USA: Market Scenario ACC’s Chemical Activity Barometer Falls Sharply in March
The American Chemistry Council’s Chemical Activity Barometer fell 2.6 per cent in March on a three-month moving average basis following a downwardly revised 0.1 per cent gain in February, states ACC.
Washington/USA – The Chemical Activity Barometer (Cab), a leading economic indicator created by the American Chemistry Council (ACC), fell 2.6 per cent in March on a three-month moving average (3MMA) basis following a downwardly revised 0.1 per cent gain in February. On a year-over-year (Y/Y) basis, the barometer fell 1.3 per cent in March.

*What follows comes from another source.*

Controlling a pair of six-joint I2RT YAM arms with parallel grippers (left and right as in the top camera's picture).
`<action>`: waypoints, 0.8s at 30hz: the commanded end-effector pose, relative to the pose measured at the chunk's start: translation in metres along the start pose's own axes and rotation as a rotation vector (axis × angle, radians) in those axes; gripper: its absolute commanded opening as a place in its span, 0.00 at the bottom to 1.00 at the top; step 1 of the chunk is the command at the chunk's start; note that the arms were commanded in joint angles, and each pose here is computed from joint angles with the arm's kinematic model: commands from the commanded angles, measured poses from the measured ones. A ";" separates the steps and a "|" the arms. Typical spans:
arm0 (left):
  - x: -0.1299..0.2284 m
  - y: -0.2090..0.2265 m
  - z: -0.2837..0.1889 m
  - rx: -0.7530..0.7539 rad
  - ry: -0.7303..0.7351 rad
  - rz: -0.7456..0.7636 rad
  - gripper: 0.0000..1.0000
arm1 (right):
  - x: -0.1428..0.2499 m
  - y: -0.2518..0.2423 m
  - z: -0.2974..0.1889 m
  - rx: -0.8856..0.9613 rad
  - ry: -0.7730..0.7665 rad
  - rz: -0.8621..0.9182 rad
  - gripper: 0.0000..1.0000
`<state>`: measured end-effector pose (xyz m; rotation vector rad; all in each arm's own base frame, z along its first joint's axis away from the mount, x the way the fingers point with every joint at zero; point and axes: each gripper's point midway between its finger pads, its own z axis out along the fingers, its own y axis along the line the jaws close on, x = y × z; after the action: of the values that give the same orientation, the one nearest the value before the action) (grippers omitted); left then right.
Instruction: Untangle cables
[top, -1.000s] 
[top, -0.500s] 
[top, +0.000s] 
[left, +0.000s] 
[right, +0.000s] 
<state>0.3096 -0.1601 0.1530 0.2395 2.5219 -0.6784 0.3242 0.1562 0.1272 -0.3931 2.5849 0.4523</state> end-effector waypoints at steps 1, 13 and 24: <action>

The unadjusted data shows an 8.0 per cent decline in March following a 1.1 per cent decline in February and a 1.2 per cent gain in January. The unadjusted decline in March is the largest in the post-World War II period. The diffusion index slumped to 27 per cent in March. The diffusion index marks the number of positive contributors relative to the total number of indicators monitored. The Cab reading for February was revised downward by 1.13 points and that for January was revised downward by 0.38 points.

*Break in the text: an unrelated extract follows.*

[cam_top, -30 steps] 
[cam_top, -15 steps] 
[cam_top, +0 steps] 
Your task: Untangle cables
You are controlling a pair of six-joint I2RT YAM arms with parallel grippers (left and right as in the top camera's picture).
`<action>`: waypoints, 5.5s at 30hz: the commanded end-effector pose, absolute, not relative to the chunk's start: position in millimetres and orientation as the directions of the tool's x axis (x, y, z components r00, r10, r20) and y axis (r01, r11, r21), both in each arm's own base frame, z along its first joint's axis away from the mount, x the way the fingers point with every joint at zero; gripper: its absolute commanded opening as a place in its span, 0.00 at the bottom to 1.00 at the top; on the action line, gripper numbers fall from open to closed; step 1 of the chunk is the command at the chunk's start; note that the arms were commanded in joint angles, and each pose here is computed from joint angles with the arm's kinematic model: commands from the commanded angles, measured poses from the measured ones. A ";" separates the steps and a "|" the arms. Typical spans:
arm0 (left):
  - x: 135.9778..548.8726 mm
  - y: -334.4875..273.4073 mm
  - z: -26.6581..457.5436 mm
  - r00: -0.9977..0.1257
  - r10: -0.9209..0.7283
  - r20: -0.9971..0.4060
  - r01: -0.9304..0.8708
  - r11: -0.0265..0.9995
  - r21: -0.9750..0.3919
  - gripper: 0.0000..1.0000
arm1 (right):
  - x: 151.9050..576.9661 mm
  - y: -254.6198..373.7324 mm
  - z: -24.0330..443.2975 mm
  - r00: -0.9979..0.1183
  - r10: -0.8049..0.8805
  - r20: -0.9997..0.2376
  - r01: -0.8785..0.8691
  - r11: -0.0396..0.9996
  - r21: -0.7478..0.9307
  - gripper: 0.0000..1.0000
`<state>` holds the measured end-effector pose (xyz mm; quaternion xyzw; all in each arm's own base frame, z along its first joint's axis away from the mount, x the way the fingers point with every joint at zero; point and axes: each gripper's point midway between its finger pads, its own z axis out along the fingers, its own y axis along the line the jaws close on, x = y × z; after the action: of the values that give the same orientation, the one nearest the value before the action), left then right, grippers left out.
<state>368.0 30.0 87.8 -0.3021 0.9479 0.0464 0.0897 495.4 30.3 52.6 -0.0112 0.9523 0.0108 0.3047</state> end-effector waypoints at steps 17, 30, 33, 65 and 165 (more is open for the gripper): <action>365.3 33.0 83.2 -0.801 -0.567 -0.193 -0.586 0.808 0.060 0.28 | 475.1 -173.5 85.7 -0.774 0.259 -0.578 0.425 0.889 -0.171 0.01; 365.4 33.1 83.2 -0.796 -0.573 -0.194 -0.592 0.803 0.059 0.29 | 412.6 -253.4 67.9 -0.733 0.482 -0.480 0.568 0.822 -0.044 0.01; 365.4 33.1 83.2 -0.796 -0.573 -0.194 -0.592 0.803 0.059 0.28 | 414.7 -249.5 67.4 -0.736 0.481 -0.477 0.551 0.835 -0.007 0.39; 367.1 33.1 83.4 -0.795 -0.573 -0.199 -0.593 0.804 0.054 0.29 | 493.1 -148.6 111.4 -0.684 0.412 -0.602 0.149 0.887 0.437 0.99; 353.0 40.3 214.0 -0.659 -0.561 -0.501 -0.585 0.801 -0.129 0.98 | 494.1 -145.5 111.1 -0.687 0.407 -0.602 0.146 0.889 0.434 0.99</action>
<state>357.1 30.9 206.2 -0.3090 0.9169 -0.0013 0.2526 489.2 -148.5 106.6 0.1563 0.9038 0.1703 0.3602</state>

“The Cab signals recessionary conditions in U.S. commerce,” said Kevin Swift, chief economist at ACC. “ACC believes a recession to be occurring when the barometer declines for three consecutive months and falls 3.0 per cent or more from the peak. As of March, the Cab has declined for two straight months and fallen 8.9 per cent from the peak.”
The Cab has four main components, each consisting of a variety of indicators: 1) production; 2) equity prices; 3) product prices; and 4) inventories and other indicators.
Production-related indicators generally declined in March. Trends in construction-related resins, pigments and related performance chemistry were generally negative. Plastic resins used in packaging and for consumer and institutional applications were generally negative. Performance chemistry was negative and U.S. exports were weak. Equity prices collapsed, but are improving this week. Product and input prices declined. Inventory and other supply chain indicators were negative.